Between the occasional tiny leak and the significant fragmentation, this high-water-mark effect could be a real problem for nhproxy. jemalloc would probably help, but at this point I really wanted to get rid of the leak. I wanted the output of memory use analysis tools like valgrind to be easier to use, and I didn’t want to wonder how much of an effect the leak was really having.

I started working with the original libevent-1.4.14b source, building and installing the shared library in a custom local path, and running nhproxy with it using LD_LIBRARY_PATH.

libevent uses a lot of callbacks of function pointers, and evhttp abstracts outgoing and incoming http connections to share many functions between them, so I started by putting in some useful printf()s to familiarize myself with the flow of the code in a simple minimal use. I used curl with and without the --http1.0 argument to exercise nhproxy.

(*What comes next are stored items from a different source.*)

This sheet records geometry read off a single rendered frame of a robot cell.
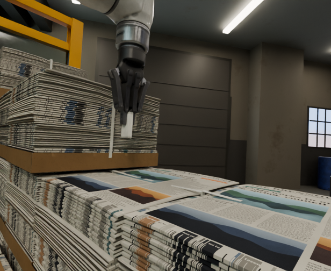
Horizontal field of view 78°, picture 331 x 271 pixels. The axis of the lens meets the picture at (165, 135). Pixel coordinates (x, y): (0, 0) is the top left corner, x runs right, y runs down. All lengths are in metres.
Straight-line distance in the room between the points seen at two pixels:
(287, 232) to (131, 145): 0.48
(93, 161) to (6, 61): 0.70
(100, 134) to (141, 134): 0.14
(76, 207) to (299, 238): 0.29
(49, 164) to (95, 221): 0.25
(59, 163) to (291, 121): 5.50
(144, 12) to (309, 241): 0.56
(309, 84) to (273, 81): 1.63
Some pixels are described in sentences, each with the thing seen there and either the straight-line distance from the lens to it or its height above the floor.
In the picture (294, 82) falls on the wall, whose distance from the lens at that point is 5.97.
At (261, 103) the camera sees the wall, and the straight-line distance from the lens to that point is 5.25.
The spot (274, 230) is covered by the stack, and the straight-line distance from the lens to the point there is 0.26.
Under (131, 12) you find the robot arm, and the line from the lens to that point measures 0.60.
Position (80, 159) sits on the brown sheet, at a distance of 0.55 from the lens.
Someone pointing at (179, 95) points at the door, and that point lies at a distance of 4.74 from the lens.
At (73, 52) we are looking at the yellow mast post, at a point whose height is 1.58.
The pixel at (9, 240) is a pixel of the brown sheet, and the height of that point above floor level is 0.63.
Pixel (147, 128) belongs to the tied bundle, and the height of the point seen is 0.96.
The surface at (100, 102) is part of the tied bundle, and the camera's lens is 0.58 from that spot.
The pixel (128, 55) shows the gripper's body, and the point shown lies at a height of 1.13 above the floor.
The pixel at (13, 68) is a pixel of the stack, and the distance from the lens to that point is 1.14.
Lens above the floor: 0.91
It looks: 2 degrees up
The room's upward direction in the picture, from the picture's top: 3 degrees clockwise
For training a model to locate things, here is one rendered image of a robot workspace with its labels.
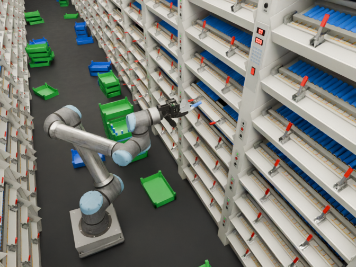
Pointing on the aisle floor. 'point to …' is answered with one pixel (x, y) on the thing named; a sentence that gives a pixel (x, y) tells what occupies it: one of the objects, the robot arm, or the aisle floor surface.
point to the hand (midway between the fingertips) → (191, 107)
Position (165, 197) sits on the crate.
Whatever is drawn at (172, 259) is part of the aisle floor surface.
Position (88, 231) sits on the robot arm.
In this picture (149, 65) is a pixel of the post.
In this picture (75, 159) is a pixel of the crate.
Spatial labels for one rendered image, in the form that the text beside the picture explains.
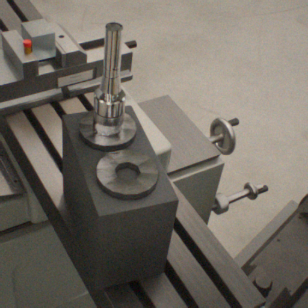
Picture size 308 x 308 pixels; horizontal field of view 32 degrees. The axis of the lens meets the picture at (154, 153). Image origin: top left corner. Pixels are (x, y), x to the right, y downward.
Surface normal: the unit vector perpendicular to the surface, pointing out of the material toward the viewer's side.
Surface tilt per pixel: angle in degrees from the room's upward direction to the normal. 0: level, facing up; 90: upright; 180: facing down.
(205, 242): 0
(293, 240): 0
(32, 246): 90
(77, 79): 90
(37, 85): 90
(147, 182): 0
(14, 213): 90
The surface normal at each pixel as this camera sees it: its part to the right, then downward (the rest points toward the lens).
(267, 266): 0.11, -0.72
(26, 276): 0.50, 0.64
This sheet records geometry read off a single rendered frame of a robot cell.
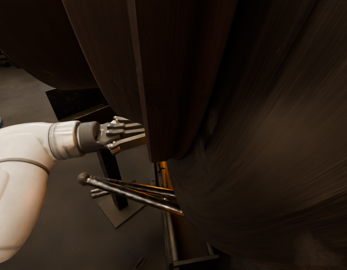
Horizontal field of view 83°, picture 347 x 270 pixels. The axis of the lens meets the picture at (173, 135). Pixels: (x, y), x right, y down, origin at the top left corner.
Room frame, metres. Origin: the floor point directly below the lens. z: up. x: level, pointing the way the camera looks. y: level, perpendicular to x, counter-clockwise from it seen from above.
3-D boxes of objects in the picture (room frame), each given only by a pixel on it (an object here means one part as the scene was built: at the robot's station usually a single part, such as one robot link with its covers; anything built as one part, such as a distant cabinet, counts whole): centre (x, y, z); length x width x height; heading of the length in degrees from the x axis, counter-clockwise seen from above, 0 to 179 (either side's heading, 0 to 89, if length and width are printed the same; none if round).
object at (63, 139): (0.36, 0.25, 0.75); 0.09 x 0.06 x 0.09; 9
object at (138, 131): (0.37, 0.10, 0.76); 0.11 x 0.01 x 0.04; 98
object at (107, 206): (0.66, 0.32, 0.36); 0.26 x 0.20 x 0.72; 44
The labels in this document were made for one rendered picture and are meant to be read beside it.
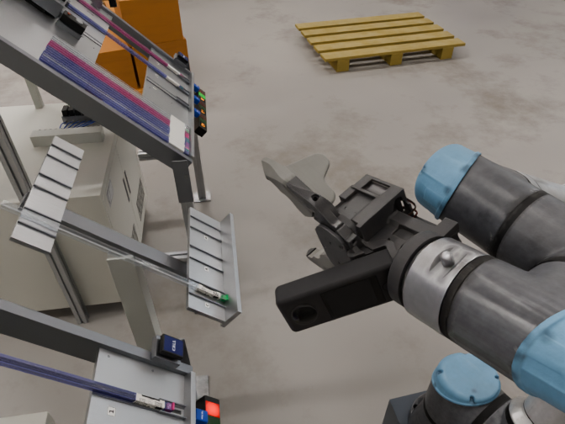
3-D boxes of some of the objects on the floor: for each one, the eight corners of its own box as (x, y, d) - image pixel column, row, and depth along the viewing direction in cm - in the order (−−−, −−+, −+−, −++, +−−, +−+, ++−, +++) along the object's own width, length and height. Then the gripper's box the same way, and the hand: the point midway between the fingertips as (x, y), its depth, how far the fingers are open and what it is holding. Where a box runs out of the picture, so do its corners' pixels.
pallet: (419, 23, 460) (421, 11, 452) (465, 59, 395) (468, 45, 387) (293, 34, 438) (293, 22, 430) (320, 74, 373) (321, 59, 365)
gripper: (477, 303, 48) (349, 232, 63) (445, 151, 36) (298, 108, 51) (422, 362, 46) (303, 273, 61) (369, 218, 34) (238, 153, 49)
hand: (282, 212), depth 55 cm, fingers open, 14 cm apart
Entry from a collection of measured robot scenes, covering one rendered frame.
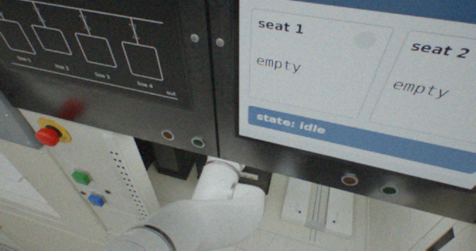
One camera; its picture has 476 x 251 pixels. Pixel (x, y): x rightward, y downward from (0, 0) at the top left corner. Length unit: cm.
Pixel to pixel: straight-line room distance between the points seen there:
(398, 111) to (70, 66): 41
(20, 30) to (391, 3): 43
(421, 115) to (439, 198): 14
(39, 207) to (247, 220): 84
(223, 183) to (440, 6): 49
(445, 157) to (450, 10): 17
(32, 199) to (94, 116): 77
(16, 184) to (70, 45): 95
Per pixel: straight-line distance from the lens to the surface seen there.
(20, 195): 131
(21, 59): 55
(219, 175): 65
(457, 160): 41
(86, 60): 45
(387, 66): 31
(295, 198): 103
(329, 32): 29
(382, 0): 28
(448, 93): 34
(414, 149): 39
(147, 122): 48
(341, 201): 106
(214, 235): 53
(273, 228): 100
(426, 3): 29
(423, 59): 31
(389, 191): 45
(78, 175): 76
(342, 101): 34
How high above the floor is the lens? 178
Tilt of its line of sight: 46 degrees down
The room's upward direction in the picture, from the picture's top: straight up
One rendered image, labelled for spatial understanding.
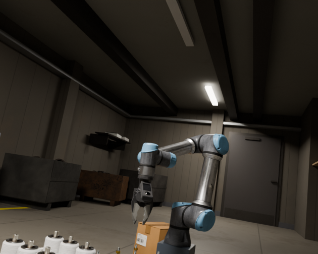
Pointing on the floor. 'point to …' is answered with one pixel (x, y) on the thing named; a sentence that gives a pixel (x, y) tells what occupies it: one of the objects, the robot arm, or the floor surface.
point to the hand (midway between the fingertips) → (139, 221)
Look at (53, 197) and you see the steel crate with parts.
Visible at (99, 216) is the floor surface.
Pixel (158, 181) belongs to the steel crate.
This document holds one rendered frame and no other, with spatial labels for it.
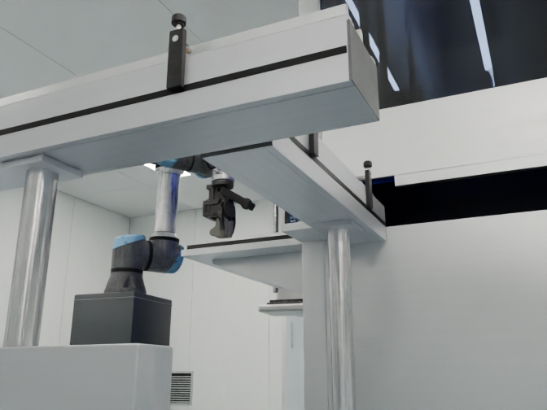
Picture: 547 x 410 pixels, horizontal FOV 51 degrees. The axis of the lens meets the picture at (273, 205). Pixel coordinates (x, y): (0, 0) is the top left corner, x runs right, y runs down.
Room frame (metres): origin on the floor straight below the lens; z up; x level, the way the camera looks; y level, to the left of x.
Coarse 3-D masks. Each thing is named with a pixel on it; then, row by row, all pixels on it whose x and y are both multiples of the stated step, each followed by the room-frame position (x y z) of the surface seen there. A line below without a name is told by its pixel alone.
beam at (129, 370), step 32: (0, 352) 0.85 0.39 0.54; (32, 352) 0.82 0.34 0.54; (64, 352) 0.80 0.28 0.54; (96, 352) 0.77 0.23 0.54; (128, 352) 0.75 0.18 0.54; (160, 352) 0.79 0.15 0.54; (0, 384) 0.85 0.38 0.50; (32, 384) 0.82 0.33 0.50; (64, 384) 0.79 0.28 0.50; (96, 384) 0.77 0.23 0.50; (128, 384) 0.75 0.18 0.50; (160, 384) 0.79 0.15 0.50
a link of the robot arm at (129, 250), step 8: (120, 240) 2.03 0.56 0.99; (128, 240) 2.03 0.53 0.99; (136, 240) 2.04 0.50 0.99; (144, 240) 2.08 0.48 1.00; (112, 248) 2.05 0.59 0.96; (120, 248) 2.03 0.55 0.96; (128, 248) 2.03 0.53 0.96; (136, 248) 2.04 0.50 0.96; (144, 248) 2.06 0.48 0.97; (152, 248) 2.08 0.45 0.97; (112, 256) 2.05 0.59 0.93; (120, 256) 2.03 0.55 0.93; (128, 256) 2.03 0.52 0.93; (136, 256) 2.05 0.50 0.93; (144, 256) 2.06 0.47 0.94; (152, 256) 2.08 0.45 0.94; (112, 264) 2.05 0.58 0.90; (120, 264) 2.03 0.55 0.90; (128, 264) 2.03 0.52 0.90; (136, 264) 2.05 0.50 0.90; (144, 264) 2.08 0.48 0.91
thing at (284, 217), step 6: (282, 210) 2.62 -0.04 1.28; (282, 216) 2.62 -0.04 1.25; (288, 216) 2.61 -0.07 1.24; (294, 216) 2.60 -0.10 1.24; (282, 222) 2.62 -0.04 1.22; (288, 222) 2.61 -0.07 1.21; (294, 222) 2.60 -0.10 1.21; (282, 288) 2.62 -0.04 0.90; (276, 294) 2.64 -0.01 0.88; (282, 294) 2.62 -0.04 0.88; (288, 294) 2.61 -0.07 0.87; (294, 294) 2.61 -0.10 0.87; (300, 294) 2.60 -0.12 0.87
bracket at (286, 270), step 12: (300, 252) 1.62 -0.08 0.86; (216, 264) 1.74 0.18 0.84; (228, 264) 1.72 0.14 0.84; (240, 264) 1.71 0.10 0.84; (252, 264) 1.69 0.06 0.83; (264, 264) 1.67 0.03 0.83; (276, 264) 1.66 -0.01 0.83; (288, 264) 1.64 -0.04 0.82; (300, 264) 1.62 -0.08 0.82; (252, 276) 1.69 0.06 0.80; (264, 276) 1.67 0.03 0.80; (276, 276) 1.66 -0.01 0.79; (288, 276) 1.64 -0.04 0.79; (300, 276) 1.62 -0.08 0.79; (288, 288) 1.64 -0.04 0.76; (300, 288) 1.62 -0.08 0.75
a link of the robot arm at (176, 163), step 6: (192, 156) 1.77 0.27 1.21; (156, 162) 1.88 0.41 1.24; (162, 162) 1.74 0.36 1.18; (168, 162) 1.74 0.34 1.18; (174, 162) 1.75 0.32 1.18; (180, 162) 1.76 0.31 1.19; (186, 162) 1.77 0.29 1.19; (192, 162) 1.78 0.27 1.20; (174, 168) 1.79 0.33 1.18; (180, 168) 1.79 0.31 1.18; (186, 168) 1.79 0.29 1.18
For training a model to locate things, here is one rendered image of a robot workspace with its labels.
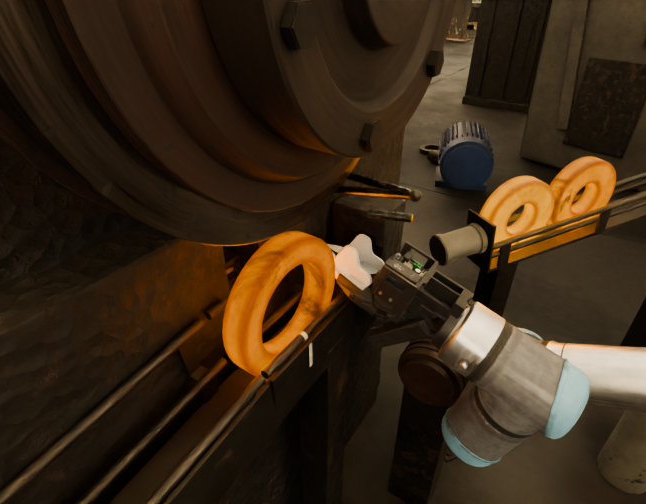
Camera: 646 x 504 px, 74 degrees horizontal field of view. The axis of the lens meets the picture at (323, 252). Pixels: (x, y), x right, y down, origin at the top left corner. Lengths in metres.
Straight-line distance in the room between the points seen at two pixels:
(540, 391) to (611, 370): 0.17
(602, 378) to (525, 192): 0.34
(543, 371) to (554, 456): 0.87
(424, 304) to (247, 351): 0.24
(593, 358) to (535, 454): 0.72
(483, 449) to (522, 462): 0.72
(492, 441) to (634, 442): 0.71
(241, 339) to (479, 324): 0.28
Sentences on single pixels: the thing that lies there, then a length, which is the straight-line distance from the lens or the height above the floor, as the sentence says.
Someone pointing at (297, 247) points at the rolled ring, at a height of 0.84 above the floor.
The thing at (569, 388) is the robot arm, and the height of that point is 0.70.
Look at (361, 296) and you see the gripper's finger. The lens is 0.59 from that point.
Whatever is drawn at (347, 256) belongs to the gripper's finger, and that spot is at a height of 0.78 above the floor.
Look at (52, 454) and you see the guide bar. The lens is 0.49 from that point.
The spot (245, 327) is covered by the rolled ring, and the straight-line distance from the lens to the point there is 0.47.
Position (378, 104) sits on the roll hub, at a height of 1.01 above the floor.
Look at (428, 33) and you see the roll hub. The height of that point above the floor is 1.06.
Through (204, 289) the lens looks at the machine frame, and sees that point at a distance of 0.52.
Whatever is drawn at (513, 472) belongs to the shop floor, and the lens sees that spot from 1.36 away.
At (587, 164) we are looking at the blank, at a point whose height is 0.80.
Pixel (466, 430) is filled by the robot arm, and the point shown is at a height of 0.58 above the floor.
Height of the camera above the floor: 1.10
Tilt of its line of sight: 33 degrees down
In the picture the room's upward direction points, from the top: straight up

Valgrind reports that the root of the leak is a struct evhttp_request allocated in evhttp_associate_new_request_with_connection(), which makes sense because that’s where all evhttp_requests are allocated. I eventually traced the exceptional case through

  1. evhttp_associate_new_request_with_connection()
  2. evhttp_request_new()
  3. evhttp_start_read()
  4. evhttp_read() (callback set in evhttp_start_read())
  5. evhttp_connection_done()
  6. evhttp_handle_request() (the (*req_cb)())
  7. evhttp_connection_fail()
  8. evhttp_connection_incoming_fail()
  9. evhttp_connection_free()

The very interesting bit is that evhttp_connection_incoming_fail() seemed to intentionally leak the evhttp_request, preventing evhttp_connection_free() from freeing it, with this comment:

/* 
 * these are cases in which we probably should just
 * close the connection and not send a reply.  this
 * case may happen when a browser keeps a persistent
 * connection open and we timeout on the read.  when
 * the request is still being used for sending, we
 * need to disassociated it from the connection here.
 */
if (!req->userdone) {
        /* remove it so that it will not be freed */
        TAILQ_REMOVE(&req->evcon->requests, req, next);
        /* indicate that this request no longer has a
         * connection object
         */
        req->evcon = NULL;
}

I’m still not sure exactly why that case is needed. But I did know that if evhttp_handle_request() is called with req->evcon->state == EVCON_DISCONNECTED, then the user and the request is done. My minimal fix was

@@ -2231,6 +2231,7 @@ evhttp_handle_request(struct evhttp_requ
    if (req->uri == NULL) {
        event_debug(("%s: bad request", __func__));
        if (req->evcon->state == EVCON_DISCONNECTED) {
+           req->userdone = 1;
            evhttp_connection_fail(req->evcon, EVCON_HTTP_EOF);
        } else {
            event_debug(("%s: sending error", __func__));

In our testing, that didn’t result in any use-after-free crashes or unusual failed requests. This is what memory use looked like under real load with that fix:

memory graph 3

That seemed to do it. We weren’t expecting the keep-alive connection leak to be that significant, but apparently it was. (The memory ramp up before it stabilizes is fragmentation of object allocations in memory approaching a maximum before gaps formed are large enough to be reused.)

Conclusion

Graphs of system and application metrics can reveal unexpected behaviors that reflect bugs. Create tools to help you investigate issues if you need them. Tiny fixes can have huge effects.